**PROBLEM STATEMENT**
What is needed is a faithful transcription of all the data below, pictures excluded.

*** Block opens ***

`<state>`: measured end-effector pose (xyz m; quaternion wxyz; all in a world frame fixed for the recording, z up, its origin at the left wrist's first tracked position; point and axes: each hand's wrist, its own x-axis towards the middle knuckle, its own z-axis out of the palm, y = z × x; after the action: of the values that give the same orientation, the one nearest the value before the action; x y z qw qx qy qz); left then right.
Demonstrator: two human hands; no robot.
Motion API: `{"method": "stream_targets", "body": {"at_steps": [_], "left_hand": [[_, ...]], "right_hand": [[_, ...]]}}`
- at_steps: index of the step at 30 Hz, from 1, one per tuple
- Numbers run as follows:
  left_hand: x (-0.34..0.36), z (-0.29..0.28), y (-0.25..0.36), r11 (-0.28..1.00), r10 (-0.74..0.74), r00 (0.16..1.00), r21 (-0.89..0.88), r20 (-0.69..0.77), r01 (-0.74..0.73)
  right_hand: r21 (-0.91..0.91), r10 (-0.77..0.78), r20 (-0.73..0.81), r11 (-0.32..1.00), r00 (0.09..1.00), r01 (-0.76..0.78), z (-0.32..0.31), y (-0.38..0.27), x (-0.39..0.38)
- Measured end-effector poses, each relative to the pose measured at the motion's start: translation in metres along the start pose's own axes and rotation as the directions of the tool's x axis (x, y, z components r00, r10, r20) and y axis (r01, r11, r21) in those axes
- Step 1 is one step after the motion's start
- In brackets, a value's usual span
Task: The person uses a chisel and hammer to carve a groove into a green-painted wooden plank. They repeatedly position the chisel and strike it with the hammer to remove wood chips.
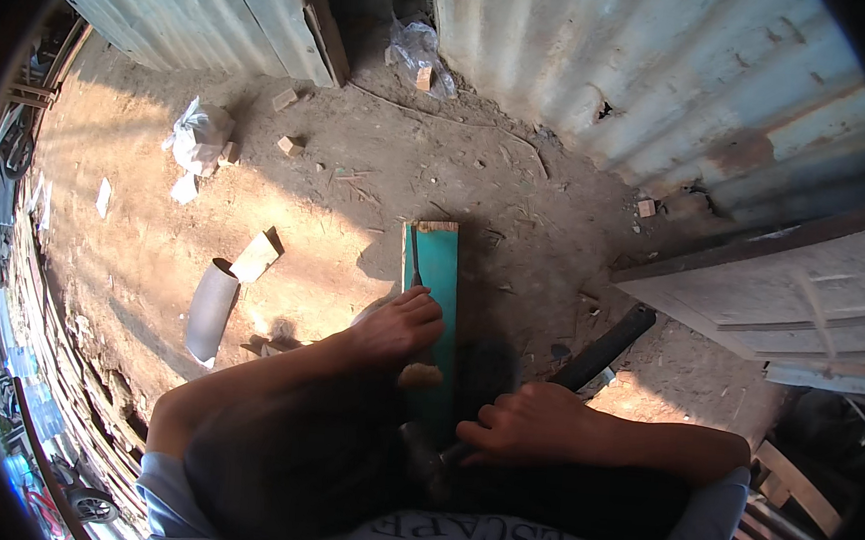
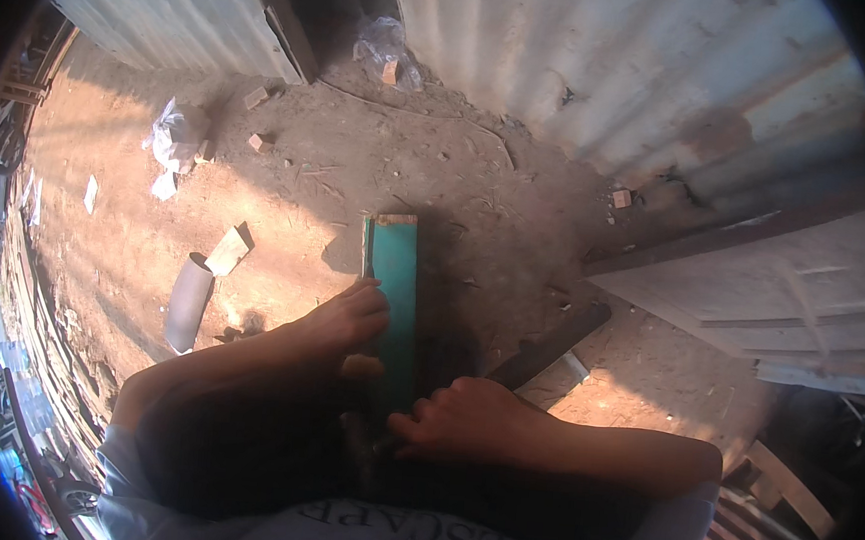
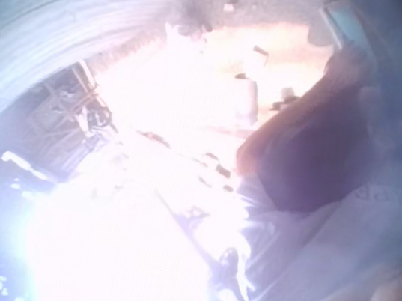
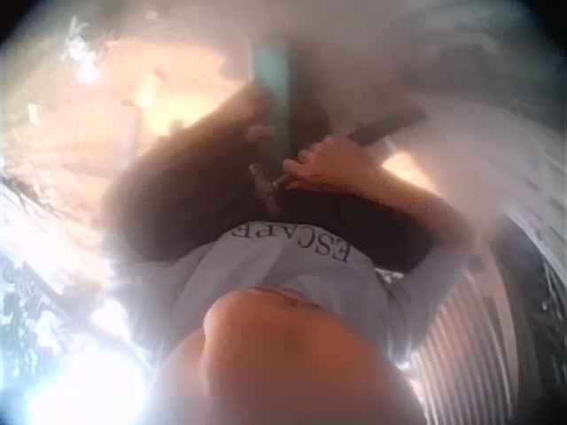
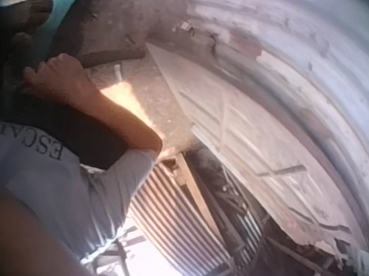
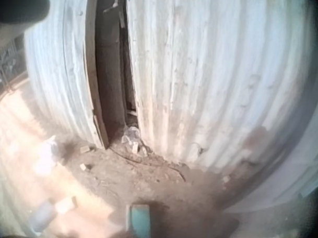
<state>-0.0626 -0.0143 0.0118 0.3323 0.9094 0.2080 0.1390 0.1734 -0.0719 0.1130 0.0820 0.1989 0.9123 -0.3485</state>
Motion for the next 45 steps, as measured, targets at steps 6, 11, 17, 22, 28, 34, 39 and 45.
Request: {"method": "stream_targets", "body": {"at_steps": [6, 11, 17, 22, 28, 34, 39, 45], "left_hand": [[-0.005, 0.009, -0.003, 0.999, -0.022, 1.0, 0.031, -0.005, 0.022], [-0.008, 0.026, -0.024, 0.999, 0.017, 1.0, 0.035, 0.012, -0.017], [-0.035, 0.035, -0.065, 0.993, -0.08, 0.994, 0.075, -0.079, 0.086], [-0.019, 0.027, -0.041, 0.993, 0.027, 0.995, 0.113, -0.094, -0.016], [0.004, 0.009, -0.011, 0.994, 0.097, 0.995, 0.058, -0.018, -0.096], [0.002, 0.015, -0.01, 0.994, 0.106, 0.994, 0.025, -0.016, -0.106], [0.002, 0.002, -0.001, 0.997, 0.055, 0.998, -0.061, -0.002, -0.055], [0.003, -0.006, 0.001, 0.996, 0.045, 0.999, -0.08, 0.03, -0.043]], "right_hand": [[-0.012, 0.011, 0.082, 1.0, 0.997, -0.01, -0.003, 0.002, -0.001], [0.019, 0.12, 0.061, 0.992, 0.991, -0.121, 0.02, 0.013, 0.002], [0.122, 0.007, 0.238, 0.992, 0.971, -0.037, 0.009, 0.009, 0.002], [0.115, 0.128, 0.246, 0.98, 0.961, -0.16, 0.002, 0.013, 0.005], [0.051, 0.118, -0.028, 0.992, 0.993, -0.117, 0.001, 0.019, -0.007], [0.047, 0.105, -0.063, 0.994, 0.993, -0.102, -0.002, 0.016, -0.01], [0.034, 0.105, -0.092, 0.994, 0.99, -0.102, -0.001, 0.016, -0.01], [0.008, 0.085, -0.149, 0.996, 0.985, -0.085, -0.006, 0.012, -0.005]]}}
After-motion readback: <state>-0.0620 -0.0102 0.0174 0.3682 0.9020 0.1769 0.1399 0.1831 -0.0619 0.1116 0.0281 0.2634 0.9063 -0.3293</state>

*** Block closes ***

**EXERCISE RESPONSE**
`<state>`: measured end-effector pose (xyz m; quaternion wxyz; all in a world frame fixed for the recording, z up, its origin at the left wrist's first tracked position; point and axes: each hand's wrist, its own x-axis towards the middle knuckle, its own z-axis out of the palm, y = z × x; after the action: of the values that give the same orientation, the one nearest the value before the action; x y z qw qx qy qz); left then right.
Demonstrator: two human hands; no robot.
Motion API: `{"method": "stream_targets", "body": {"at_steps": [_], "left_hand": [[_, ...]], "right_hand": [[_, ...]]}}`
- at_steps: index of the step at 30 Hz, from 1, one per tuple
- Numbers run as follows:
  left_hand: x (-0.34..0.36), z (-0.29..0.28), y (-0.25..0.36), r11 (-0.28..1.00), r10 (-0.74..0.74), r00 (0.16..1.00), r21 (-0.89..0.88), r20 (-0.69..0.77), r01 (-0.74..0.73)
  right_hand: r21 (-0.91..0.91), r10 (-0.77..0.78), r20 (-0.73..0.81), r11 (-0.32..1.00), r00 (0.09..1.00), r01 (-0.76..0.78), z (-0.32..0.31), y (-0.38..0.27), x (-0.39..0.38)
- Measured end-effector poses, each relative to the pose measured at the motion's start: translation in metres along the start pose's own axes and rotation as the directions of the tool's x axis (x, y, z components r00, r10, r20) and y axis (r01, r11, r21) in those axes
- Step 1 is one step after the motion's start
- In brackets, a value's usual span
Task: The person uses a chisel and hammer to carve a groove into a green-painted wooden plank. They repeatedly position the chisel and strike it with the hammer to remove wood chips.
<state>-0.0626 -0.0143 0.0118 0.3323 0.9094 0.2080 0.1390 0.1734 -0.0719 0.1130 0.0820 0.1989 0.9123 -0.3485</state>
Motion for the next 45 steps, as measured, targets at steps 6, 11, 17, 22, 28, 34, 39 and 45.
Request: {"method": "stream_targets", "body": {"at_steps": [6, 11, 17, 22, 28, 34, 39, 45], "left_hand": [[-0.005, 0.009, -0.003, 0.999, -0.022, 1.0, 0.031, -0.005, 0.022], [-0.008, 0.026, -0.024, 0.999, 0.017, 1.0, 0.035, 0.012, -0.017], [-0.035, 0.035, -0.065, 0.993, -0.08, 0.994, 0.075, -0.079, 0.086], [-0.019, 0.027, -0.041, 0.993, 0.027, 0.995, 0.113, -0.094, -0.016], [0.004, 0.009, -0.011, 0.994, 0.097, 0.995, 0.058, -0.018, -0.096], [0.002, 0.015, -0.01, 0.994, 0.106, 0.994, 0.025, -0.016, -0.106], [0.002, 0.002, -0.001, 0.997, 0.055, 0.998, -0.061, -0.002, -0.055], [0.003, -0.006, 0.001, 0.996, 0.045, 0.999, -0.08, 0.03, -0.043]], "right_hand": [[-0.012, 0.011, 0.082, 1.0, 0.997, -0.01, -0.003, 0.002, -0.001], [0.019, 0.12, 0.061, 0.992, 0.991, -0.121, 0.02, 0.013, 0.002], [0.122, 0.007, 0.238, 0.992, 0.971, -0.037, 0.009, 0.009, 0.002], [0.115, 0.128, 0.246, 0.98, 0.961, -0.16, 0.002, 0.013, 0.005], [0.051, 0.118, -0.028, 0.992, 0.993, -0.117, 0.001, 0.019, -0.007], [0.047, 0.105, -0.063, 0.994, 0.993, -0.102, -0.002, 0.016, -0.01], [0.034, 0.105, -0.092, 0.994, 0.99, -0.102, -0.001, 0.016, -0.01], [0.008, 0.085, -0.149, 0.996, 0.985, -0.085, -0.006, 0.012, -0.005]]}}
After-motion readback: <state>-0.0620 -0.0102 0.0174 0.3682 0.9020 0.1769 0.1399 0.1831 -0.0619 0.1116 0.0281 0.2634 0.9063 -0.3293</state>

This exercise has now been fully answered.